Provided data section start

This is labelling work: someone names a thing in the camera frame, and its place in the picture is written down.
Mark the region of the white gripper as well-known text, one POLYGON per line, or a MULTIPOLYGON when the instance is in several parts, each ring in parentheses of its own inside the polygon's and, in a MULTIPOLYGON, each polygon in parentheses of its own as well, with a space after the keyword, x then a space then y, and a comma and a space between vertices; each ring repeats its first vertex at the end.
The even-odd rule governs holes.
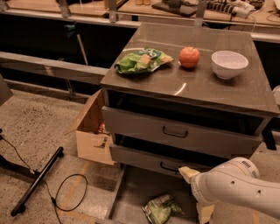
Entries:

Provided data section end
Provided data section start

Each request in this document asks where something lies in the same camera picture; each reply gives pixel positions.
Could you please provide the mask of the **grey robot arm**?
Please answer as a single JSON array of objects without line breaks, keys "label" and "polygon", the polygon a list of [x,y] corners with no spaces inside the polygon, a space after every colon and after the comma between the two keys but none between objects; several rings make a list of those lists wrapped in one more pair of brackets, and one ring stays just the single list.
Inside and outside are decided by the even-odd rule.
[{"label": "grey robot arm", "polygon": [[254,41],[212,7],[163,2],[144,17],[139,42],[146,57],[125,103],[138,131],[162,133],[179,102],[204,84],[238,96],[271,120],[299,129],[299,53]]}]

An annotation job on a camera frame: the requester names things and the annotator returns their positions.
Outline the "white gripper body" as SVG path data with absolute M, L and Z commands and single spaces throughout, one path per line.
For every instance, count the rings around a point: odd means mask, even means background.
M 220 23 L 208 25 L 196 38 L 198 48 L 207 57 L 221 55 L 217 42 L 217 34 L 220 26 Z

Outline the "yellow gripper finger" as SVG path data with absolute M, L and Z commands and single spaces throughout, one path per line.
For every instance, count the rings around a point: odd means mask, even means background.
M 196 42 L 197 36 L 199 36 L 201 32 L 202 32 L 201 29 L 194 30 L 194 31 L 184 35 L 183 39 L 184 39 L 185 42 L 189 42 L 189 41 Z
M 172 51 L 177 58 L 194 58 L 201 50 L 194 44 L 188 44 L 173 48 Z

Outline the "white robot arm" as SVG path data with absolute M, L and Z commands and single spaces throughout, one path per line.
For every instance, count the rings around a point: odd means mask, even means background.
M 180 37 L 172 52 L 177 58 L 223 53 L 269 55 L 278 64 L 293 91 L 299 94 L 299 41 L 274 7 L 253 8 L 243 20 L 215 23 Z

Provided data section end

Exercise description :: Each line of the data above that contains the word "commands" counts once; report the total and add nothing.

Written answer :: 3